Children using inhalers Children using inhalers
  1. Role Product Designer
  2. Responsibilities Product Strategy
    User Research
    Prototyping
    UI Design
  3. Project Partners Product Manager
    Engineering Lead
    QA Lead
  4. Date 2023

Caregiver Support

How I equipped Digihaler for pediatric asthma and COPD management

Contribution Highlights

  • Designed introductory caregiver features, leveraging research to meet key parental needs
  • Led feature development, presented updates, and aligned stakeholders throughout
  • Oversaw user testing with an outside firm, gaining insights for final design
Digihaler Home with Child Summary
Select final screens
Digihaler Family area

Objective

After establishing a solid user base of self-managing individuals, Teva sought to expand Digihaler's market to include caregivers. With over 8% of American children currently diagnosed with asthma or COPD, millions of caregivers manage these conditions daily. This represented a substantial business opportunity and a chance to greatly assist parents caring for their children.

Caregiver Needs

Despite the app lacking caregiver support, the UX team was already well-versed in caregivers' needs. We'd conducted discovery research in anticipation of this direction and gained insights into caregivers' motivations and goals through interviews and card sorting exercises.

Parent Jobs To Be Done
Parent user needs and metrics for success outlined in the Jobs to be done framework

Sample findings include:

  • Many parents manage their kids' conditions with detailed journals, largely tracking data that Digihaler captures automatically.
  • Parents desire more and different notifications for their kids than for themselves (when they are also a Digihaler user), preferring numerous notification types as long as they can opt out.
Example of parent feature sorting
Example card sorting used to gauge feature importance to caregivers.

Team Planning

Detailed planning began after I translated the caregiver findings into candidate features suitable for the release. Along with the product manager and lead engineer, we estimated design and engineering effort, defined bedrock features like basic account management for kids, and sought out any high-value/low-effort areas.

Time Constraints

Despite occasional deadline shifts on past releases, this release would need to stay on track to align with a marketing campaign to parents set to launch in tandem with the release.

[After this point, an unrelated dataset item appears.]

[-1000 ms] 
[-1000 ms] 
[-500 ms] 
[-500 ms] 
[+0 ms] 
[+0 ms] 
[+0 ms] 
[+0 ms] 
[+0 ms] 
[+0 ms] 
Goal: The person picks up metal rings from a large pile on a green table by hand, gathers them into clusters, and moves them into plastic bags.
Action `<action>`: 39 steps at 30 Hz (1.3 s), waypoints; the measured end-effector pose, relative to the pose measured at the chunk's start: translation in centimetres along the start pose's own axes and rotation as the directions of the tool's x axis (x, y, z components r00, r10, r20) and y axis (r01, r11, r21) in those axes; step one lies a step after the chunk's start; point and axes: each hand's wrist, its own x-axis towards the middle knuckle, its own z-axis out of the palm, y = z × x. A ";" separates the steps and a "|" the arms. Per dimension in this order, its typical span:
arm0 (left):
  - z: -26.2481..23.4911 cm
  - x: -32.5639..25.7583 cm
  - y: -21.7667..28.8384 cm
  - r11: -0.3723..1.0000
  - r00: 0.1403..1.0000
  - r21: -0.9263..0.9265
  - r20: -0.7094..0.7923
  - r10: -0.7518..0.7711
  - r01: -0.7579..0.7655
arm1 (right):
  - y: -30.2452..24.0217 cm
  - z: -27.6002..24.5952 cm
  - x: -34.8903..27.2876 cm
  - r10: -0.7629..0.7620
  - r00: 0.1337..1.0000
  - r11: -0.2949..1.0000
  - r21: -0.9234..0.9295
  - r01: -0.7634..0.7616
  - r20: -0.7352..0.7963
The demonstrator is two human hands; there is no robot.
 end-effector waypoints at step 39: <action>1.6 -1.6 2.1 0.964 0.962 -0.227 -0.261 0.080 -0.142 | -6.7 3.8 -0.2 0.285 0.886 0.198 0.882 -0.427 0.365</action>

To ensure an on-time release, the project team chose to restrict v1 caregiver features to parents who were also patients, minimizing the need for additional work like app onboarding for non-patient caregivers. While this would reduce the implementation workload, I still aimed to design a solution that was adaptable for non-patient caregivers in the future.

Setting a Course

The product team committed to delivering these essential caregiver features:

  • Caregivers (who are Digihaler users themselves) can add and manage kid profiles within their account
  • Caregivers can track children's inhaler use
  • Caregivers are notified of important events like a kid missing a dose

Design & Usability Testing

With the problem defined, I engaged in several design sprints to develop concepts for prototyping and testing with some existing Digihaler users before finalizing.

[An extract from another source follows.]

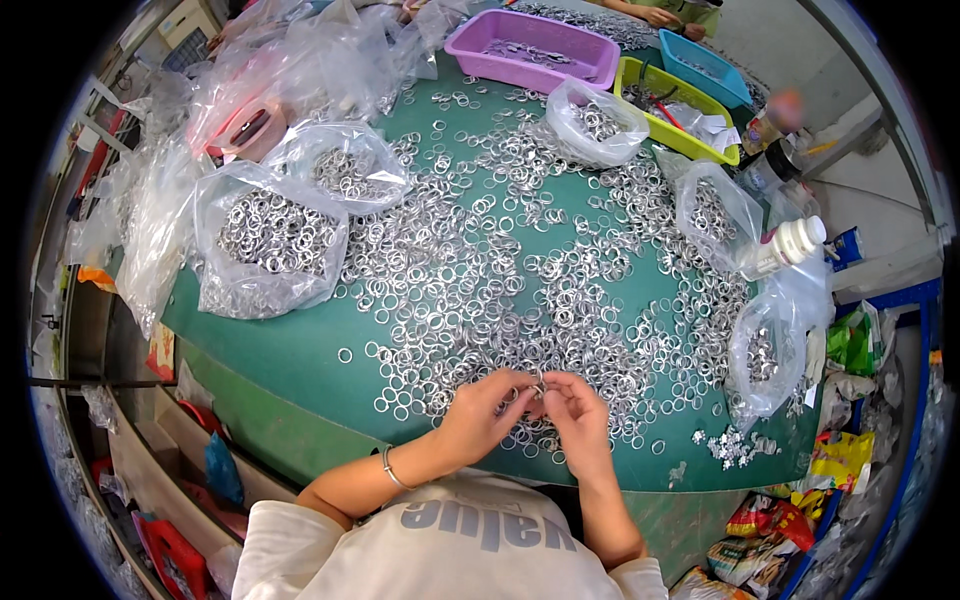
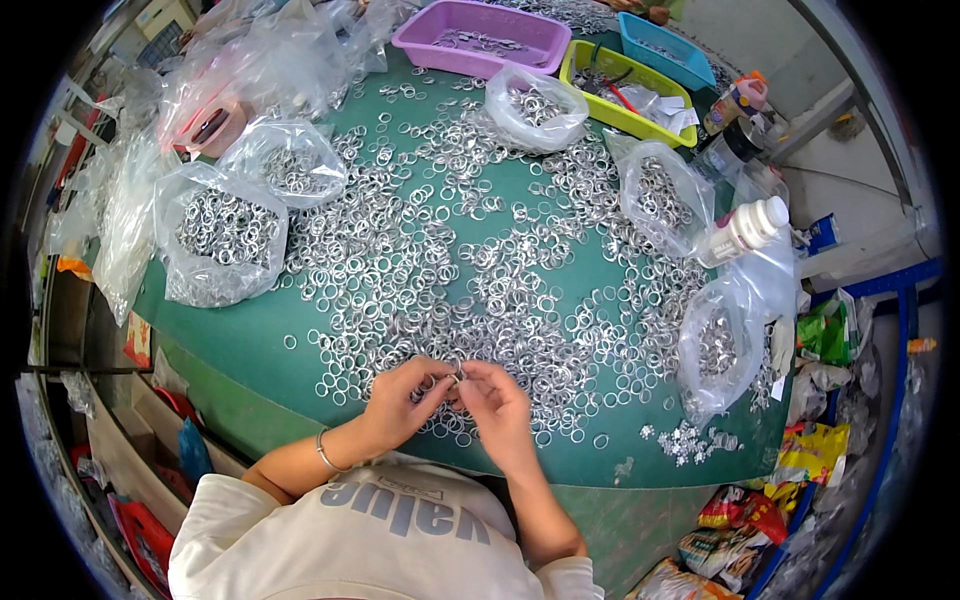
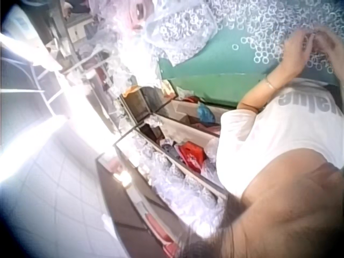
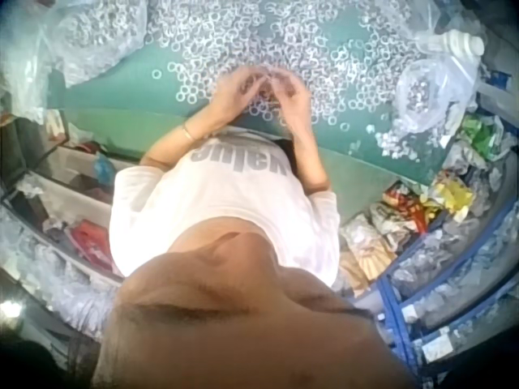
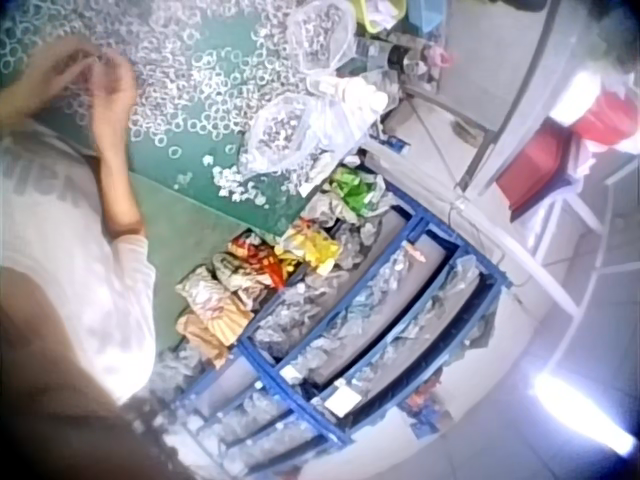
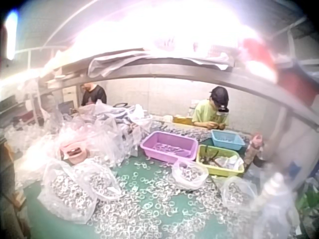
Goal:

I concurrently analyzed other products with parent-managed child accounts, mapped use cases, and iterated on designs. I then led an outside agency to prepare interviews and InVision prototypes for testing. Our main questions were whether this initial version was both compelling and easy to use.

Early iterations
Early explorations of presenting kid activity and viewing kid profiles
Organizing use cases
Use cases and task flows planning caregiver set up and basic use, several flows span multiple devices (caregiver and child)
Caregiver user flows
Planning feature flows to test in the prototype
Prototype planning
Mapping use cases to screens for the prototype

What Did Parents Think?

We surveyed 20 Digihaler users who are parents of children with asthma. They found the new flows intuitive, but had concerns about specific language. Users strongly emphasized their preference for a summary card showing their kids' most recent inhaler use on the home screen – included in the test, but considered a future feature. Parents considered the last 48 hours to the previous week of usage to be the most important and appreciated having this information easily accessible on the home screen.

Fueled by the parents' feedback, I worked diligently to persuade the team to include the summary card in v1. Reworking the component to reuse existing UI components from the Activity section helped ensure its inclusion in the release.

Solution

The final solution is centered on a new Family section in the app. A home screen summary card shows each child's recent inhaler use, while their full Digihaler activity history is available from their profile. Parents can also receive push notifications about their child's usage and refill reminders for low-dose Digihalers.

Text conversion
Text conversion
Final notification set, informed by user testing
Text conversion
Refined variants of a child summary card on the caregiver's Home screen

Outcome

As we prepared for the release during final testing, Teva halted all app development and announced they would sunset Digihaler in 2024. Despite this abrupt halt, I consider the project a huge success. Our team was immensely proud of the solution we created, exceeding expectations within an aggressive schedule. Our release would have laid a solid foundation for the future of caregiver support.

Although we were unable to launch and measure success, we planned to track caregiver enrollment and the number of children enrolled. Engagement was another key metric. The product team theorized that caregivers would be highly engaged users due to their ongoing interest in ensuring proper inhaler use by their children, which was expected to be sustained long-term.